「寂しくなっちゃいましたね」  
ロシウははっとして手を止めた。キノンが執務室の窓から遠くを見つめている。青い空と  
雲ばかりの景色に、彼女が何を思ったのか、改めて尋ねるまでもない。譲られたばかりの  
この椅子は、まだ体に馴染まない。  
「うん…けれど、僕には君がいる」  
背もたれに体重を預けると、ぎぎぃっと軋んだ。まるでこの場所はお前にはふさわしくな  
いと、椅子に否定されている気分だ。机に手をつく。またぎぃぃっと嫌な音。  
「……っ」  
顔を赤くさせて、キノンはちいさく「ばか」と呟いた。  
「さみしいって顔に書いてあります」  
「そうかな?」  
ロシウはつるりと顎を撫でた。
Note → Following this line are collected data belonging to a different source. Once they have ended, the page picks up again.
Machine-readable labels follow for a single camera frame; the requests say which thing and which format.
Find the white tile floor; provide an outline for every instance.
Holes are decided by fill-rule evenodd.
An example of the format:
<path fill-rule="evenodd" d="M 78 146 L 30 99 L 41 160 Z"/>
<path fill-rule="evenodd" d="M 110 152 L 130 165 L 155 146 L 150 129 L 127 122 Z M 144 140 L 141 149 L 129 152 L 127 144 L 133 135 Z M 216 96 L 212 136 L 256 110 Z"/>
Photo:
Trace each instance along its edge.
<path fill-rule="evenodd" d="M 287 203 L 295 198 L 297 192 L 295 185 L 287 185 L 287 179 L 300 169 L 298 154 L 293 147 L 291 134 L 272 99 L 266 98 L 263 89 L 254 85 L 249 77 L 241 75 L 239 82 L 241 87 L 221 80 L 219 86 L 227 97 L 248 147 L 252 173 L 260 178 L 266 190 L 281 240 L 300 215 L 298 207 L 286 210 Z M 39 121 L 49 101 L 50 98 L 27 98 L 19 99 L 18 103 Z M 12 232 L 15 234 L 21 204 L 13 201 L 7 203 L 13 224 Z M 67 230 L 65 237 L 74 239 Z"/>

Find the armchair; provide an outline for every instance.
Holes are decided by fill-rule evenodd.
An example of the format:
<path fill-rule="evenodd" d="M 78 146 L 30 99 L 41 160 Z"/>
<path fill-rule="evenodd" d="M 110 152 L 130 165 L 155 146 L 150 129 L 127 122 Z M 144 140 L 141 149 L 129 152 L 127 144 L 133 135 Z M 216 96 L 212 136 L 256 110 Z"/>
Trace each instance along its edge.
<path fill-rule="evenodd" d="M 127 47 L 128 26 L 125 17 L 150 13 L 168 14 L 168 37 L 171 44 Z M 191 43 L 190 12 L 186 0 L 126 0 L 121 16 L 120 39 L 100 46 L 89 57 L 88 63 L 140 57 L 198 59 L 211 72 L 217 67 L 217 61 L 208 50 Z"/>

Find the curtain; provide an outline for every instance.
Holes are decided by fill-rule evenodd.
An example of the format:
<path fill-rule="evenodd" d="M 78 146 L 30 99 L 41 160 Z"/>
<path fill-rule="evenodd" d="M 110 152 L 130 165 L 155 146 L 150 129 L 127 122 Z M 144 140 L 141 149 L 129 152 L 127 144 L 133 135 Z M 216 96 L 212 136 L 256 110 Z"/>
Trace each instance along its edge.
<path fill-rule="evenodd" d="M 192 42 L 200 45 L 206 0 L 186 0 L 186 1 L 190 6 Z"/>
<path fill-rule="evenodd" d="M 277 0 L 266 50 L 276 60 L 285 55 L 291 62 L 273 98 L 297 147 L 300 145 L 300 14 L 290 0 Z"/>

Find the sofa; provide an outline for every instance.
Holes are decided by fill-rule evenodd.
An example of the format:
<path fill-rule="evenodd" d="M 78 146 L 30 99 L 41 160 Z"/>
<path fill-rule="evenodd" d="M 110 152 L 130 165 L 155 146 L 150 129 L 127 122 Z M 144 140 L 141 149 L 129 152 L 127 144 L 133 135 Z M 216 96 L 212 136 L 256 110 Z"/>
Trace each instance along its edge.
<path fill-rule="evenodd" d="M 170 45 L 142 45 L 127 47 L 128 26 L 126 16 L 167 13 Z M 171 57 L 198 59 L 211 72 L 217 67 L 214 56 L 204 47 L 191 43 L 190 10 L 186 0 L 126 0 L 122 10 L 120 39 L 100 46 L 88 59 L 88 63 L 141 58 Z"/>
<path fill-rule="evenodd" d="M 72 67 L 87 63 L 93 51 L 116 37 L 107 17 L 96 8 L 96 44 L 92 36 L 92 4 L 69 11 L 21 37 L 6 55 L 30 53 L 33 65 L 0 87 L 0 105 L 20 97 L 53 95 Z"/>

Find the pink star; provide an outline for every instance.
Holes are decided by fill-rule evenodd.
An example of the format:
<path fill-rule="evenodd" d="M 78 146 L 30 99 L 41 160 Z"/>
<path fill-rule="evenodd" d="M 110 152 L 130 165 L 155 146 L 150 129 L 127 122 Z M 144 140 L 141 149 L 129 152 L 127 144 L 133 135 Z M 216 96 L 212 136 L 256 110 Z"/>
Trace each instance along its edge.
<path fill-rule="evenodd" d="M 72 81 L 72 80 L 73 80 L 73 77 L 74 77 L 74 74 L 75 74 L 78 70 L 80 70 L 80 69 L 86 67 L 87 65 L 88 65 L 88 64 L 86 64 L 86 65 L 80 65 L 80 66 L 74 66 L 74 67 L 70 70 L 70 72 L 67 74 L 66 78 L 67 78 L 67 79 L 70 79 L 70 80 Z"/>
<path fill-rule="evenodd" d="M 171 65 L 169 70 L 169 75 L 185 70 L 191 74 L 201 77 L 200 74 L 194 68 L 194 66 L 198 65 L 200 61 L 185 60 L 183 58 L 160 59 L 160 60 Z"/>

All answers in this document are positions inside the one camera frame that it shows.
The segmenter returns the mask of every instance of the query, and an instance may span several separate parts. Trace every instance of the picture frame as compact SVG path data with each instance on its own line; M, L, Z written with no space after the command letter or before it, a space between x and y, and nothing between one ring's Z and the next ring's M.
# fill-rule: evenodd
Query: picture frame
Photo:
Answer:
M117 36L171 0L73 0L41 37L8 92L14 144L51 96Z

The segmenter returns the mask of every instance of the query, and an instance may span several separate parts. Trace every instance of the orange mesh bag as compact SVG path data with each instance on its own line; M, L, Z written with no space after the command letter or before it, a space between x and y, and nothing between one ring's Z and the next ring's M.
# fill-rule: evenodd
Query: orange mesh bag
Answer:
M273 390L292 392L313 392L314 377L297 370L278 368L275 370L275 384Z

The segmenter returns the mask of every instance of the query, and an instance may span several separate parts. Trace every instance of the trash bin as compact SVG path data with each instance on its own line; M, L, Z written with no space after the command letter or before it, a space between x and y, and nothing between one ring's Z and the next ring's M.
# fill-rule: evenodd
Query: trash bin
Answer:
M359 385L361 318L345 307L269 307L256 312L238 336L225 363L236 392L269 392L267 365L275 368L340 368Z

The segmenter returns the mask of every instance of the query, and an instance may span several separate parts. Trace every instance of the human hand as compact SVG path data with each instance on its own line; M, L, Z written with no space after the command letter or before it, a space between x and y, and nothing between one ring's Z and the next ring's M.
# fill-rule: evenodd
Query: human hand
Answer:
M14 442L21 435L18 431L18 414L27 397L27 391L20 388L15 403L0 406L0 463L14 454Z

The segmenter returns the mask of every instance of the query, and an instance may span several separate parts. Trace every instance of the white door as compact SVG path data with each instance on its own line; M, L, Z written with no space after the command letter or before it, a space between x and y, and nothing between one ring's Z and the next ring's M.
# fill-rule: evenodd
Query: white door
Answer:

とぼけたふりをして心の内を読み取らせまいとする、彼の  
常套手段だ。いくら平気なふりをしても、キノンには分かる。彼がどれだけ仲間思いで、  
どれほどシモンを必要としていたか、知っているのだから。  
「書いてありますよ、ここと、ここと…ここにも」  
キノンは、ロシウの額や頬を順に指でなぞり、最後に唇に触れた。もう片方の手が、机上  
に置かれたロシウの手に触れる。そのまま顔を近づけて、ゆっくりと唇を重ねた。  
拒否されるか、叱責されるか、どちらかを覚悟していたキノンだったが、意に反して、ロ  
シウは静かに受け入れてくれた。  
重ねられた手が、絡みつく。何かを追い求めるように強く握り締められた。呼応するよう  
に、抱き寄せられ、強く唇を吸われた。  
「……んっ」  
思わずキノンは吐息を漏らした。勤務時間中ですと言いかけて、やめた。言い尽くせない  
喪失感を、ロシウが伝えようとしているのを感じた。  
(ほら、やっぱり、さみしいって書いてある)  
目の辺りにも、眉間にも。きっと全身に書いてあるに違いない。心に空いたその穴を、埋  
めることはできなくても、せめて手をとって共に歩みたい。愛しさを込めて、キノンはロ  
シウの背中に腕を回した。  
 
タイミングの悪い男がいるもので、ギンブレーはまさにその典型といっていい。上司とそ  
の秘書とのラブシーンの真っ只中に彼は飛び込んだのだ。  
「ロシウ補佐官、それにキノンさんも。勤務中にそういう行為は慎んでいただきたい」  
声は振るえ、冷や汗が滲んでいる。それでもギンブレーはきっぱりと言い切った。せわし  
くメガネを上下させながら。  
「わかっているよ、ギンブレー」  
決まりが悪そうに、ロシウは言った。やれやれ、これではいつかのシモンさんと同じじゃ  
ないか。でもこういうのも悪くはない、かもしれない。  
「…ロシウさんのお株、盗られちゃいましたね」  
真っ赤になった顔を書類で覆い、その奥でキノンはくすりと笑った。上司のふしだらな行  
為を諌めるのは、そう、ロシウの役目だった。  
「僕の後をしっかりと引き継いでくれてうれしいよ、ギンブレー」  
緊張で強張っていたギンブレーは思わぬ言葉に顔を輝かせた。キノンが堪えきれずに吹き  
出した。つられるようにロシウも微笑んだ。  
 
 
人の心に空いた、暗くて深くて恐ろしい穴。それが新しいトンネルになる。  
窓の外を、やわらかな桃色の花びらが、ふわりと舞った。